2. Lowering barriers of entry
Lowering entry barriers includes encouraging the growth of smaller firms, the entry of new firms, and an increase in innovation and productivity.
Around 70 to 80% of SMMEs in South Africa fail in the first year, and only about half of those last for the next five years. Increased competition with an increased rivalry among construction companies can assist in generating inclusive growth benefits in the short term and, in turn, promote economic transformation.
3. Prioritising labour-intensive growth
South Africa’s unemployment rate hit a new record high of 34.4% in the second quarter of 2021. One way to tackle the increasing unemployment rate is to promote labour-intensive growth. Along with agriculture, the construction industry is a key labour-intensive industry. This sector offers great scope to support inclusive growth by absorbing the youth─of which the unemployment rate continues to rise.
4. Updating construction policy to promote skill development
The last decade has seen a significant brain drain in South Africa’s construction sector, with hoards of skilled people migrating abroad. Unfortunately, the development of new skills is not keeping up with the loss of skills.
According to Aadil Cajee, head of infrastructure for Standard Bank Group, “the lack of focused and structured infrastructure spend and policy has created little market or appetite to acquire, develop or retain these skills.”
South African policymakers are uniquely positioned to encourage growth in the construction sector by rebuilding skills while also driving transformation by empowering emerging black-owned construction companies.
5. Promoting export competitiveness and harnessing regional growth opportunities
Promoting export competitiveness involves:
- Improving the quality and access to infrastructure.
- Implementing new agreements with growing markets.
- Improving market access requirements.
- Increasing awareness of South African products abroad and improving access to export credit and insurance.
How BopCons is contributing to transformation in the construction industry
At BopCons, we deliver construction projects in both the private and public sectors in South Africa. As a company, we are committed to transformation within the construction industry and do what we can to encourage more equal opportunities.
We strive to empower previously disadvantaged people through our employment practices and the sharing of skills and expertise.
We are a B-BBEE contributor and employ more than 150 people permanently and more on a contract basis. The majority of our black employees own a significant amount of shares in our business via our subsidiary Uphondo Employee Investments.
Many of our previously disadvantaged youth employees started working with us as frontline workers but now hold positions of trust and authority after nurturing and promoting their skills.
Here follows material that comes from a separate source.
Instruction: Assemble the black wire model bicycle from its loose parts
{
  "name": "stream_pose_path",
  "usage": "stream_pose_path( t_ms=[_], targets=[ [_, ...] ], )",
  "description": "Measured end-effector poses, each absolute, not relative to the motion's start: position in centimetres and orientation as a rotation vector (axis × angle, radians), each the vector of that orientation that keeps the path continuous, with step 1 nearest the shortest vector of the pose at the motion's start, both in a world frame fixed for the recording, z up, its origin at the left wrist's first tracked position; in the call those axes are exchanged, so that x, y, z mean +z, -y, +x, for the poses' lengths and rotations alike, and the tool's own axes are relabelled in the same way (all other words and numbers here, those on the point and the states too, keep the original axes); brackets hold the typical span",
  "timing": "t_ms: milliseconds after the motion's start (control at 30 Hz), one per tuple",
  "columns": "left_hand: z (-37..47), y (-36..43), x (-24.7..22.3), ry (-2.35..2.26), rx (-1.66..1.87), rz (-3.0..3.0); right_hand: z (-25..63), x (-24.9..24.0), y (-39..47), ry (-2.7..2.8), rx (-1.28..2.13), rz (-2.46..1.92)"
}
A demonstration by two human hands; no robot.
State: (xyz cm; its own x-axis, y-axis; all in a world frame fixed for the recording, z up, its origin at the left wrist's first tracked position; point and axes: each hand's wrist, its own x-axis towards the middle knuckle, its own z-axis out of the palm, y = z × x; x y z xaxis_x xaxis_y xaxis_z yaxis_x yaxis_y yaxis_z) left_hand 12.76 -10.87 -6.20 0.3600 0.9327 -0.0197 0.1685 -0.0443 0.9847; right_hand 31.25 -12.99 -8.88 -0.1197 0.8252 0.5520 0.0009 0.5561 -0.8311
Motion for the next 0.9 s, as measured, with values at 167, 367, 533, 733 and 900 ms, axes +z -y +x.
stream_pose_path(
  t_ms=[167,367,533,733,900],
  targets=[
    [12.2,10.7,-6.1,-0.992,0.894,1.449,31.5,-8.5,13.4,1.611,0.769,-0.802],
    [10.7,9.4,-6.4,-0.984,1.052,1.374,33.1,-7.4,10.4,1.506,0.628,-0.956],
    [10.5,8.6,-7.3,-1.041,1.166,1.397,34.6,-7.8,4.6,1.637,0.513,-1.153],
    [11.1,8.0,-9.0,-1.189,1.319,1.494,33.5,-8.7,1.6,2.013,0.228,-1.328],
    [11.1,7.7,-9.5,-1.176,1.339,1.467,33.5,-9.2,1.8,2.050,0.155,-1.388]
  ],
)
We ensure to provide career opportunities for women in the construction industry, with key positions on our projects and positions from our head office.
We also actively support the development of local SMMEs on all projects that we work on, along with undergoing stringent vendor screening to ensure that we maximise our procurement from B-BBEE compliant entities, with preference given to Level 1 suppliers. We’ve developed long-standing relationships with wholly black-owned businesses that we have mentored during our many years in business.